Reviewer: Jay Nuttall
Paul Foot is an odd-looking man with perhaps an even odder brain. This may fit the description of the vast majority of male stand-up comedians but Foot seems to take the crown of being the eccentric’s eccentric. With only rare television or radio appearances, mainly on Channel Four panel shows, Foot has been on the circuit for about twenty years but is mainly a live act with a loyal following of ‘connoisseurs’, as oppose to fans.
Image Conscious, Foot’s new hour-long show, tours into the Spring of 2019 and is early in the run at The Lowry. With his long mullet and seemingly home sheared short fringe Foot would not look out of place on the cover of a 1970s glam-rock band. His strange stage presence is a good indicator of the strangeness of his act. Occasionally strutting around the stage akin to Mick Jagger, for the main Foot’s physicality and vocal is not too dissimilar to Zippy from children’s TV favourite Rainbow.Added to this, Foot rocks back and forth, mullet hair whizzing by, as his flights of fancy take his brain off to a new strange and surreal street.
Paul Foot’s comedy has always been set in the absurd and the surreal. He flies off down different avenues, conjuring scenes, situations and characters that shouldn’t really belong together but end up doing so. For the most part this is Foot’s trajectory in Image Conscious. But for the first twenty minutes or so he meanders down the path of observational comedy, something not particularly comfortable for a comedian of his kind. He touches on The Royal Family, Masterchef and pretentious restaurant menus. The ridiculousness of crusty rolls, artisan bread and soft-shell crabs are topics of comedy for many hundreds of comedians but don’t seem to sit well in Paul Foot world.
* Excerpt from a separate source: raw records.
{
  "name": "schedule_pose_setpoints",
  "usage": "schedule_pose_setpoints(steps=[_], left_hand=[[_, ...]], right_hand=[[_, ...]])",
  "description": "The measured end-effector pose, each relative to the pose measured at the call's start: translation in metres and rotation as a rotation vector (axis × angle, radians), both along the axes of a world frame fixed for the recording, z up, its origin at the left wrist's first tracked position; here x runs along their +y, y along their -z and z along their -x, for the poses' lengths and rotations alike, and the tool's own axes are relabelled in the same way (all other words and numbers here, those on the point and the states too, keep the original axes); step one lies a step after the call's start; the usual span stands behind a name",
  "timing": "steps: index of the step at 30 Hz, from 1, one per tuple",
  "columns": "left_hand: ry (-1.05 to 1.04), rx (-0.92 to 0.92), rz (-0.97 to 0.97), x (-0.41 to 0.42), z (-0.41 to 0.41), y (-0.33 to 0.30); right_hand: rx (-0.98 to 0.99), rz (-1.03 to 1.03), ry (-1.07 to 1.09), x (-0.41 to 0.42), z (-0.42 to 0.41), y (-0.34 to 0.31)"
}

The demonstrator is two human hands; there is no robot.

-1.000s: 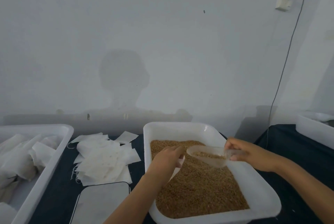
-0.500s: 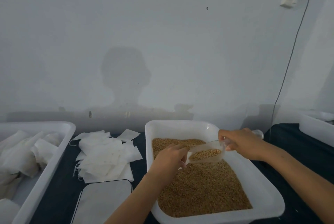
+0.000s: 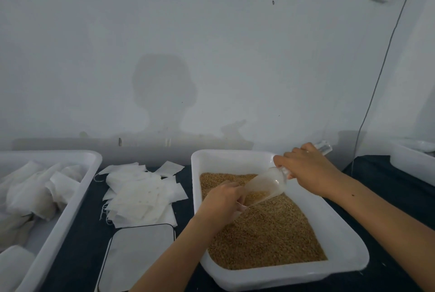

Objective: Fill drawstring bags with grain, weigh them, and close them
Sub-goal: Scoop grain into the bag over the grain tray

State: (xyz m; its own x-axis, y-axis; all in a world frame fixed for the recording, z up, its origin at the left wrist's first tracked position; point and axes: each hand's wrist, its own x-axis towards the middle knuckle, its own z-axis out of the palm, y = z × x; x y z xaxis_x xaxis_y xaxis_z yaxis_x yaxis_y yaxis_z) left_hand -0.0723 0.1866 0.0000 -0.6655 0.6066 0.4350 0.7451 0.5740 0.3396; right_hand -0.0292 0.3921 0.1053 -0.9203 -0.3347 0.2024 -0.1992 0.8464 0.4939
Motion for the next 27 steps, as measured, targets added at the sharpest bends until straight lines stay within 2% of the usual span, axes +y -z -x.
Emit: schedule_pose_setpoints(steps=[5, 8, 12, 15, 19, 22, 27], left_hand=[[-0.005, -0.018, -0.008, -0.001, 0.0, 0.001], [-0.031, -0.019, -0.017, 0.0, 0.002, 0.002], [-0.098, -0.037, -0.053, 0.001, 0.003, 0.003], [-0.137, -0.05, -0.098, 0.001, 0.004, 0.004], [-0.155, -0.092, -0.106, 0.0, 0.003, 0.006], [-0.176, -0.124, -0.108, -0.001, 0.002, 0.006], [-0.2, -0.125, -0.159, -0.001, 0.003, 0.008]], right_hand=[[0.066, -0.063, 0.005, 0.0, -0.003, -0.003], [0.051, -0.057, 0.093, 0.002, -0.006, -0.002], [-0.099, 0.116, 0.324, 0.001, -0.014, 0.011], [-0.208, 0.223, 0.394, -0.004, -0.017, 0.04], [-0.385, 0.248, 0.335, -0.013, -0.011, 0.072], [-0.486, 0.345, 0.272, -0.02, -0.008, 0.086], [-0.684, 0.749, 0.146, -0.026, -0.01, 0.103]])
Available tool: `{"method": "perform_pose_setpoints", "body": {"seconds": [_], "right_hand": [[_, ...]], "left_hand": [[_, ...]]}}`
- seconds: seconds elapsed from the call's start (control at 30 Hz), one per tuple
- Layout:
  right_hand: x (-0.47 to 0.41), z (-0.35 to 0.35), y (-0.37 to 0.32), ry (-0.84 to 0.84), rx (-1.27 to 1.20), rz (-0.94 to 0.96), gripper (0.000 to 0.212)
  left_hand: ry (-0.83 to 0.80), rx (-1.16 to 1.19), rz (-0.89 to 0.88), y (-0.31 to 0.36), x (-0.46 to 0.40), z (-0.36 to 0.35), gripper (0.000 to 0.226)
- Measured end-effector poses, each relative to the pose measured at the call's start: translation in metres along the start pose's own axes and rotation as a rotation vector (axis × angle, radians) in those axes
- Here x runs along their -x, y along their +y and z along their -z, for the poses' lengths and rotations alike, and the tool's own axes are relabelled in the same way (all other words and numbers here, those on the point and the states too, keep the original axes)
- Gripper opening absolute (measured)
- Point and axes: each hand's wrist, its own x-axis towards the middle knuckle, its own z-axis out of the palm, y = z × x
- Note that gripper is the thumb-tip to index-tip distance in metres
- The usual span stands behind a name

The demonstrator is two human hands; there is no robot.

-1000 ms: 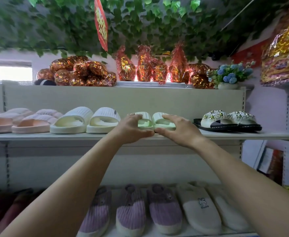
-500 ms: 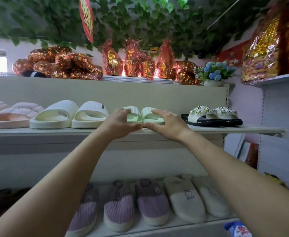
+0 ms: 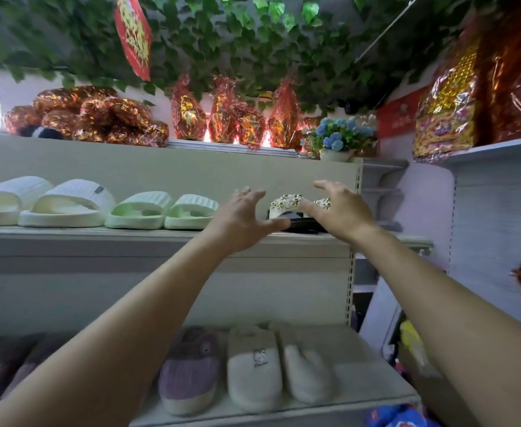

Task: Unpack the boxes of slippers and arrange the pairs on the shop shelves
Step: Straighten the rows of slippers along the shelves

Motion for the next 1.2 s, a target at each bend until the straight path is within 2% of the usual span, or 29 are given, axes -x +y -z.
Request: {"method": "perform_pose_setpoints", "body": {"seconds": [0.13,0.3,0.43,0.53,0.6,1.03,1.2], "right_hand": [[-0.005,0.007,0.059,-0.107,0.022,-0.074,0.075],[-0.013,-0.001,0.087,-0.164,-0.072,-0.076,0.078],[-0.017,-0.006,0.091,-0.168,-0.103,-0.081,0.081],[-0.017,-0.006,0.086,-0.158,-0.093,-0.074,0.076],[-0.014,-0.005,0.08,-0.144,-0.081,-0.073,0.074],[0.011,-0.013,0.023,-0.095,-0.12,0.037,0.079],[0.012,-0.026,0.004,-0.088,-0.123,0.046,0.081]], "left_hand": [[-0.027,0.019,0.033,0.034,-0.029,-0.05,0.098],[0.039,-0.023,0.143,0.05,-0.051,-0.076,0.108],[0.077,-0.064,0.182,0.05,-0.058,-0.08,0.098],[0.132,-0.09,0.164,0.051,-0.056,-0.08,0.079],[0.149,-0.101,0.161,0.051,-0.053,-0.078,0.075],[0.216,-0.12,0.124,0.005,-0.011,-0.024,0.083],[0.191,-0.091,0.155,-0.011,-0.002,-0.01,0.087]]}}
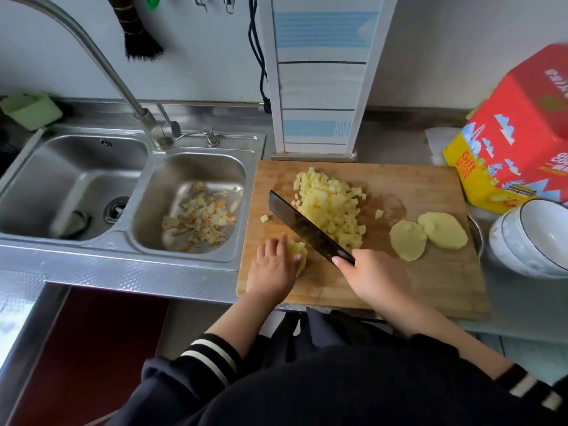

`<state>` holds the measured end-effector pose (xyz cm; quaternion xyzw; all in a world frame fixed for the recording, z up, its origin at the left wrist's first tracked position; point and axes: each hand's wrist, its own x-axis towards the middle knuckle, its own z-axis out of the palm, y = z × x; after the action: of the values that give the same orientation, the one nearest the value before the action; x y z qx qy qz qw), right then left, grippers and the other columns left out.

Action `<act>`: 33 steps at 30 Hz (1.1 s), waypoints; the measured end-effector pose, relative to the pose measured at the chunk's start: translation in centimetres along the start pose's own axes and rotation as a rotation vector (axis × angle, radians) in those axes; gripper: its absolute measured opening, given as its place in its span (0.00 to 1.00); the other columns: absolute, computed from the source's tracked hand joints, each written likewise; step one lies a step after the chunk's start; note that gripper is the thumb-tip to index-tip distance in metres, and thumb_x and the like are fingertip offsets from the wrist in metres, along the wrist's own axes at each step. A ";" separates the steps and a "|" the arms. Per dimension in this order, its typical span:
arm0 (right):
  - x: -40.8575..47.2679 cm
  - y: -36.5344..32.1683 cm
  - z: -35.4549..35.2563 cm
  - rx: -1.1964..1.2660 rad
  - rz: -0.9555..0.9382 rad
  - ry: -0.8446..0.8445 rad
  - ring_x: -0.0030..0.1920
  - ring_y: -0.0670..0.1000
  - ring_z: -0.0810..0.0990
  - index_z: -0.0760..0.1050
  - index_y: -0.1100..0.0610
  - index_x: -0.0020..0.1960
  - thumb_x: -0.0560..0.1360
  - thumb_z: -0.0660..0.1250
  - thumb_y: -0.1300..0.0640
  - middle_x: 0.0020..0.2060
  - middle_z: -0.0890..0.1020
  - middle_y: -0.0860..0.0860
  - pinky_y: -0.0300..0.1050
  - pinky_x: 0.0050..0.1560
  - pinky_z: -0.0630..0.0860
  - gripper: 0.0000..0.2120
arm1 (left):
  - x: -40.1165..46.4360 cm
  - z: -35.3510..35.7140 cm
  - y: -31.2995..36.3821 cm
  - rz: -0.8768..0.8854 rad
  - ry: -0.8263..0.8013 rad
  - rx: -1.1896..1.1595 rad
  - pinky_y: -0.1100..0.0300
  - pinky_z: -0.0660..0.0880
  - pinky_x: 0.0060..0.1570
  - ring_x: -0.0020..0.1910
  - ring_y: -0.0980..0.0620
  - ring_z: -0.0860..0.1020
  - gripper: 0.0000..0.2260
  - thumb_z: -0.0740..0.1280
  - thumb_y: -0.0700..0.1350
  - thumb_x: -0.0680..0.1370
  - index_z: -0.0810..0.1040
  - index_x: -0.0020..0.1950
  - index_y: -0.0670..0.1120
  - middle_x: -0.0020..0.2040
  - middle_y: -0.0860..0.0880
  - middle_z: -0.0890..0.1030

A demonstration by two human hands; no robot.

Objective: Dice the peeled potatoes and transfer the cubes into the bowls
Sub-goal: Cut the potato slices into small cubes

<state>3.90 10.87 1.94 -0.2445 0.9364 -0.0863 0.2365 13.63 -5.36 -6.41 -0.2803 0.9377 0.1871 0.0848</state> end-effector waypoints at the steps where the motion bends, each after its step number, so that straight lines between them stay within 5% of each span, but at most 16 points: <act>1: 0.0 0.0 0.0 0.008 0.006 0.001 0.35 0.50 0.77 0.74 0.52 0.43 0.80 0.55 0.39 0.32 0.77 0.46 0.43 0.29 0.66 0.20 | 0.3 -0.1 -0.3 -0.001 -0.005 0.008 0.53 0.62 0.67 0.70 0.44 0.63 0.31 0.49 0.61 0.82 0.51 0.80 0.45 0.72 0.44 0.64; 9: -0.2 0.3 -0.1 0.007 -0.003 -0.007 0.38 0.53 0.79 0.72 0.51 0.41 0.80 0.55 0.39 0.32 0.75 0.46 0.44 0.32 0.67 0.19 | 0.6 0.3 -1.9 -0.016 0.016 -0.114 0.51 0.61 0.70 0.70 0.44 0.63 0.37 0.55 0.67 0.78 0.53 0.79 0.47 0.70 0.45 0.64; 14: -0.6 0.3 -0.3 -0.028 -0.045 0.011 0.35 0.52 0.77 0.72 0.52 0.41 0.81 0.54 0.40 0.31 0.75 0.46 0.44 0.30 0.67 0.19 | -1.7 2.4 -2.2 0.146 0.297 -0.136 0.48 0.73 0.59 0.59 0.41 0.73 0.26 0.60 0.60 0.77 0.69 0.68 0.45 0.65 0.44 0.70; 18: -0.7 -0.2 -0.2 -0.081 -0.098 -0.019 0.34 0.50 0.76 0.70 0.52 0.43 0.82 0.52 0.42 0.31 0.74 0.46 0.44 0.31 0.68 0.18 | -1.8 2.8 -2.6 0.237 0.399 -0.107 0.49 0.73 0.57 0.57 0.42 0.73 0.18 0.64 0.56 0.78 0.73 0.62 0.47 0.64 0.44 0.71; 33: -0.3 -0.9 0.1 -0.238 -0.154 -0.097 0.34 0.51 0.71 0.65 0.52 0.44 0.84 0.49 0.45 0.32 0.69 0.46 0.44 0.28 0.60 0.15 | -1.0 4.2 -3.7 0.414 0.463 -0.094 0.52 0.79 0.41 0.51 0.43 0.77 0.13 0.64 0.51 0.79 0.78 0.56 0.44 0.57 0.42 0.77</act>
<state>4.54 10.21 2.24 -0.3456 0.9060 0.0193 0.2435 16.74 -6.09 -11.17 -0.1222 0.9595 0.1750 -0.1838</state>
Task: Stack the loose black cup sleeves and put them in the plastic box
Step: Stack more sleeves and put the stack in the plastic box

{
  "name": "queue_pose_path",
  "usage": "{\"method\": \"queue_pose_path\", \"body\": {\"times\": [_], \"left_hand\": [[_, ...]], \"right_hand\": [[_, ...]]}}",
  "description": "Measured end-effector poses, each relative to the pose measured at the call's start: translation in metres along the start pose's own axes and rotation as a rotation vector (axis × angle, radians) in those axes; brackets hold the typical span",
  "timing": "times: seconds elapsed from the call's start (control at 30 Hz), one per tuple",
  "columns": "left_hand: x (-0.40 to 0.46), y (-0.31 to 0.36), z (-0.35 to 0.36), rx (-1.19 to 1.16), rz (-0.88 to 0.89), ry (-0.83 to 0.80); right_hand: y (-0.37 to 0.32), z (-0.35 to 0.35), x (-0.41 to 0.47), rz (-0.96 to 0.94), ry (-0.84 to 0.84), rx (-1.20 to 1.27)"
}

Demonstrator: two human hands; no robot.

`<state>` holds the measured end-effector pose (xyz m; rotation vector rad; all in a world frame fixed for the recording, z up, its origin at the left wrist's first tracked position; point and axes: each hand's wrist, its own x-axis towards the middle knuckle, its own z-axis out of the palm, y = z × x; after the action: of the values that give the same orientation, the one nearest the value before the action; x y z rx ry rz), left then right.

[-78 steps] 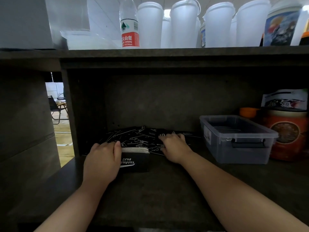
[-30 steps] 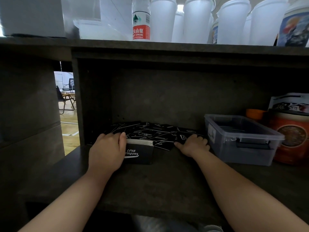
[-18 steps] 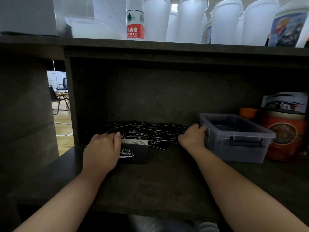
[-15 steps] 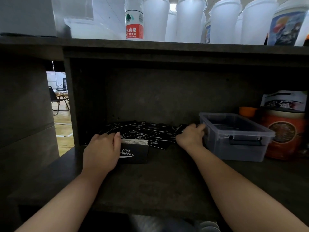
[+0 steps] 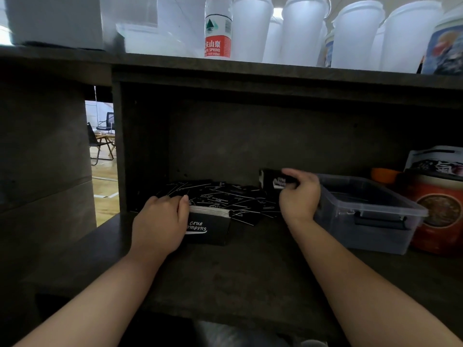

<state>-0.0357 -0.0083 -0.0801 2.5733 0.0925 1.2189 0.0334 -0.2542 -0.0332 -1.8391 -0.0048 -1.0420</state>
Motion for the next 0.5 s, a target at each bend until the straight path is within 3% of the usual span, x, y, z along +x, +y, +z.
{"method": "queue_pose_path", "body": {"times": [0.1, 0.17, 0.23, 0.33, 0.43, 0.5], "left_hand": [[0.0, 0.0, 0.0, 0.0, 0.005, -0.005], [0.0, 0.0, -0.002, -0.008, -0.003, -0.012], [-0.001, 0.001, -0.004, -0.02, -0.031, -0.015], [-0.002, 0.004, -0.006, -0.01, -0.08, 0.001], [-0.001, 0.004, -0.004, -0.004, -0.099, -0.011], [0.0, 0.002, -0.002, -0.015, -0.089, -0.016]], "right_hand": [[-0.017, -0.004, -0.01, -0.398, 0.038, -0.015], [-0.021, 0.004, -0.019, -0.532, -0.124, 0.045], [-0.026, 0.013, -0.031, -0.404, -0.444, 0.142], [-0.031, 0.021, -0.049, -0.071, -0.907, 0.286], [-0.036, 0.022, -0.058, 0.206, -1.108, 0.436], [-0.036, 0.023, -0.06, 0.157, -1.165, 0.387]]}}
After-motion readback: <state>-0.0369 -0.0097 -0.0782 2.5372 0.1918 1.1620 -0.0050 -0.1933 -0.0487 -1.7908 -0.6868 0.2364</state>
It is a relief when one audience member leaves to relieve himself and Foot can go off-script for a few minutes to enjoy the usual comic/audience banter of someone going to the toilet mid-set.
Foot’s does also take us into a strange and surreal comedy labyrinth. His show seems to take a preoccupation with the planning of what he classes a ‘suburban orgy’ and how this would involve the stars of the 1980s/90s snooker world. Nostalgic references to Steve Davies and Peter Ebdon may generate laughs, especially juxtaposed with the imagery Foot provides for us, but the whole scenario never really makes the journey from being absurd to absurdly funny.
Like a radio that is being constantly tuned or a Rubik’s cube being forever turned, Paul Foot is most definitely a comedian for those with an acquired taste. Perhaps his word ‘connoisseur’ is a perfect way to describe his fans after all. Image Consciousis a new show that, as it tours, may make the leap to surreal hilarity but at the moment is not funny enough.